■ **WHAT IS REQUIRED**
The required output is the whole listing below, unchanged.

■ **STORED DATA**
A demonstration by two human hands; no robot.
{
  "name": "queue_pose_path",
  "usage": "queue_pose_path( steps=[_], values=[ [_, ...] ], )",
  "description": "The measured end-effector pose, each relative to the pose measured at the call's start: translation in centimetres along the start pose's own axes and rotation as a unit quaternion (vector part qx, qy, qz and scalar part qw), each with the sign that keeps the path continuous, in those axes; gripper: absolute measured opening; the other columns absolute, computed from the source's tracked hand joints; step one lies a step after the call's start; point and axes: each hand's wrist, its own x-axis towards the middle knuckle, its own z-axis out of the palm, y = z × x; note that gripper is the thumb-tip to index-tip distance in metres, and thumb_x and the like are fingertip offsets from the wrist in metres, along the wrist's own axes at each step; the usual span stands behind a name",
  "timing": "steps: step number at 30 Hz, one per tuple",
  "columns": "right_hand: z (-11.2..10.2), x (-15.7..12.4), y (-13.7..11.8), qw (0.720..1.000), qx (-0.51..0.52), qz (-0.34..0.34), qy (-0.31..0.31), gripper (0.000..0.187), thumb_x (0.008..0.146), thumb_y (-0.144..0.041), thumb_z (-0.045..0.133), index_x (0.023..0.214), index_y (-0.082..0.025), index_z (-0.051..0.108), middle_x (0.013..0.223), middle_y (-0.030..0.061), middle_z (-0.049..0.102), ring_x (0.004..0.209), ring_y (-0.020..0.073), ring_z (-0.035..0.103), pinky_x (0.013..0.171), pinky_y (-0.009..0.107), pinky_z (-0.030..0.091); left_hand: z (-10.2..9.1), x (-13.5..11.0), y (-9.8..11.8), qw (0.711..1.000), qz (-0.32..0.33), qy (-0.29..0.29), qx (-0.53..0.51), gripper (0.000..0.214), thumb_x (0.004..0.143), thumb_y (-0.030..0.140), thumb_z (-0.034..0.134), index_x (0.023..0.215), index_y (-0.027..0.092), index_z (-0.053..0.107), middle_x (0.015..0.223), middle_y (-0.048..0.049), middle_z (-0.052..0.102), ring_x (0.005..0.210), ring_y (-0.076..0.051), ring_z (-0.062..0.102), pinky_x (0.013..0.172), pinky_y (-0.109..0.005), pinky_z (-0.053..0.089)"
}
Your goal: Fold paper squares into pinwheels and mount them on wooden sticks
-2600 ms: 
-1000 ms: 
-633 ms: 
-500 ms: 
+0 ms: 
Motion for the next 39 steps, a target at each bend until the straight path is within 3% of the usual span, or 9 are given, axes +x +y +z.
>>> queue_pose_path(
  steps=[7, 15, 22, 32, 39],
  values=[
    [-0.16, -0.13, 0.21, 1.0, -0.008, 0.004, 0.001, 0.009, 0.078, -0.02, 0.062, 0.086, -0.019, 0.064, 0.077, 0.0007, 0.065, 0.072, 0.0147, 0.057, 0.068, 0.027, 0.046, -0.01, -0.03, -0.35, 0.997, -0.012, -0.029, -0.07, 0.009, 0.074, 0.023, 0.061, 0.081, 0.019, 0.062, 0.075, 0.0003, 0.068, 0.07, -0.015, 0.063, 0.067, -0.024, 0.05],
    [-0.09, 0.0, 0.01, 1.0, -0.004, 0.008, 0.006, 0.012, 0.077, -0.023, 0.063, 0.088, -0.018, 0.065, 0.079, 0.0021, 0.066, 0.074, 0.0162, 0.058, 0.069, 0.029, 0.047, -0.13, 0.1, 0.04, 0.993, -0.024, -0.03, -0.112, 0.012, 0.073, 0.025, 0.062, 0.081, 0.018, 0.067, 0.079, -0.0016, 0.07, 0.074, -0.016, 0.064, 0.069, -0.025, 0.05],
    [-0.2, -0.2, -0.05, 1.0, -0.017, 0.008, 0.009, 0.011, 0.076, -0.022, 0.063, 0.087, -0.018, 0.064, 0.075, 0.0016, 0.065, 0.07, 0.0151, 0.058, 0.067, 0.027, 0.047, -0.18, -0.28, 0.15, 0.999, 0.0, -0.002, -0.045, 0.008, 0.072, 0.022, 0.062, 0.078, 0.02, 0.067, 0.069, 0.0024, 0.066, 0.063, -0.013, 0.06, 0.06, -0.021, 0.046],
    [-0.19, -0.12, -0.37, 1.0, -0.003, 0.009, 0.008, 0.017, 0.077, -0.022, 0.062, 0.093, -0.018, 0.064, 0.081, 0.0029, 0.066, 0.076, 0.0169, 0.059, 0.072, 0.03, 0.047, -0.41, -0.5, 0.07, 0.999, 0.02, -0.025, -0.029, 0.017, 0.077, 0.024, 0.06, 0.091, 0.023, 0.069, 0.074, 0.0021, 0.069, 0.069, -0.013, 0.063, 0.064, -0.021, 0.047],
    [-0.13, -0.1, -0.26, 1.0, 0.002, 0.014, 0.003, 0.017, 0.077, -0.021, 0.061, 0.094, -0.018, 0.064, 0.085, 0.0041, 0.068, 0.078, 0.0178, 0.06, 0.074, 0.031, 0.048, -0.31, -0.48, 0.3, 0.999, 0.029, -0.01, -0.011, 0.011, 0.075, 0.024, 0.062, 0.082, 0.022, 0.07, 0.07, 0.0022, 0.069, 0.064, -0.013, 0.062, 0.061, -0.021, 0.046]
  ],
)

■ **OUTPUT**
A demonstration by two human hands; no robot.
{
  "name": "queue_pose_path",
  "usage": "queue_pose_path( steps=[_], values=[ [_, ...] ], )",
  "description": "The measured end-effector pose, each relative to the pose measured at the call's start: translation in centimetres along the start pose's own axes and rotation as a unit quaternion (vector part qx, qy, qz and scalar part qw), each with the sign that keeps the path continuous, in those axes; gripper: absolute measured opening; the other columns absolute, computed from the source's tracked hand joints; step one lies a step after the call's start; point and axes: each hand's wrist, its own x-axis towards the middle knuckle, its own z-axis out of the palm, y = z × x; note that gripper is the thumb-tip to index-tip distance in metres, and thumb_x and the like are fingertip offsets from the wrist in metres, along the wrist's own axes at each step; the usual span stands behind a name",
  "timing": "steps: step number at 30 Hz, one per tuple",
  "columns": "right_hand: z (-11.2..10.2), x (-15.7..12.4), y (-13.7..11.8), qw (0.720..1.000), qx (-0.51..0.52), qz (-0.34..0.34), qy (-0.31..0.31), gripper (0.000..0.187), thumb_x (0.008..0.146), thumb_y (-0.144..0.041), thumb_z (-0.045..0.133), index_x (0.023..0.214), index_y (-0.082..0.025), index_z (-0.051..0.108), middle_x (0.013..0.223), middle_y (-0.030..0.061), middle_z (-0.049..0.102), ring_x (0.004..0.209), ring_y (-0.020..0.073), ring_z (-0.035..0.103), pinky_x (0.013..0.171), pinky_y (-0.009..0.107), pinky_z (-0.030..0.091); left_hand: z (-10.2..9.1), x (-13.5..11.0), y (-9.8..11.8), qw (0.711..1.000), qz (-0.32..0.33), qy (-0.29..0.29), qx (-0.53..0.51), gripper (0.000..0.214), thumb_x (0.004..0.143), thumb_y (-0.030..0.140), thumb_z (-0.034..0.134), index_x (0.023..0.215), index_y (-0.027..0.092), index_z (-0.053..0.107), middle_x (0.015..0.223), middle_y (-0.048..0.049), middle_z (-0.052..0.102), ring_x (0.005..0.210), ring_y (-0.076..0.051), ring_z (-0.062..0.102), pinky_x (0.013..0.172), pinky_y (-0.109..0.005), pinky_z (-0.053..0.089)"
}
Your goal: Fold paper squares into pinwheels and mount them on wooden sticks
-2600 ms: 
-1000 ms: 
-633 ms: 
-500 ms: 
+0 ms: 
Motion for the next 39 steps, a target at each bend until the straight path is within 3% of the usual span, or 9 are given, axes +x +y +z.
>>> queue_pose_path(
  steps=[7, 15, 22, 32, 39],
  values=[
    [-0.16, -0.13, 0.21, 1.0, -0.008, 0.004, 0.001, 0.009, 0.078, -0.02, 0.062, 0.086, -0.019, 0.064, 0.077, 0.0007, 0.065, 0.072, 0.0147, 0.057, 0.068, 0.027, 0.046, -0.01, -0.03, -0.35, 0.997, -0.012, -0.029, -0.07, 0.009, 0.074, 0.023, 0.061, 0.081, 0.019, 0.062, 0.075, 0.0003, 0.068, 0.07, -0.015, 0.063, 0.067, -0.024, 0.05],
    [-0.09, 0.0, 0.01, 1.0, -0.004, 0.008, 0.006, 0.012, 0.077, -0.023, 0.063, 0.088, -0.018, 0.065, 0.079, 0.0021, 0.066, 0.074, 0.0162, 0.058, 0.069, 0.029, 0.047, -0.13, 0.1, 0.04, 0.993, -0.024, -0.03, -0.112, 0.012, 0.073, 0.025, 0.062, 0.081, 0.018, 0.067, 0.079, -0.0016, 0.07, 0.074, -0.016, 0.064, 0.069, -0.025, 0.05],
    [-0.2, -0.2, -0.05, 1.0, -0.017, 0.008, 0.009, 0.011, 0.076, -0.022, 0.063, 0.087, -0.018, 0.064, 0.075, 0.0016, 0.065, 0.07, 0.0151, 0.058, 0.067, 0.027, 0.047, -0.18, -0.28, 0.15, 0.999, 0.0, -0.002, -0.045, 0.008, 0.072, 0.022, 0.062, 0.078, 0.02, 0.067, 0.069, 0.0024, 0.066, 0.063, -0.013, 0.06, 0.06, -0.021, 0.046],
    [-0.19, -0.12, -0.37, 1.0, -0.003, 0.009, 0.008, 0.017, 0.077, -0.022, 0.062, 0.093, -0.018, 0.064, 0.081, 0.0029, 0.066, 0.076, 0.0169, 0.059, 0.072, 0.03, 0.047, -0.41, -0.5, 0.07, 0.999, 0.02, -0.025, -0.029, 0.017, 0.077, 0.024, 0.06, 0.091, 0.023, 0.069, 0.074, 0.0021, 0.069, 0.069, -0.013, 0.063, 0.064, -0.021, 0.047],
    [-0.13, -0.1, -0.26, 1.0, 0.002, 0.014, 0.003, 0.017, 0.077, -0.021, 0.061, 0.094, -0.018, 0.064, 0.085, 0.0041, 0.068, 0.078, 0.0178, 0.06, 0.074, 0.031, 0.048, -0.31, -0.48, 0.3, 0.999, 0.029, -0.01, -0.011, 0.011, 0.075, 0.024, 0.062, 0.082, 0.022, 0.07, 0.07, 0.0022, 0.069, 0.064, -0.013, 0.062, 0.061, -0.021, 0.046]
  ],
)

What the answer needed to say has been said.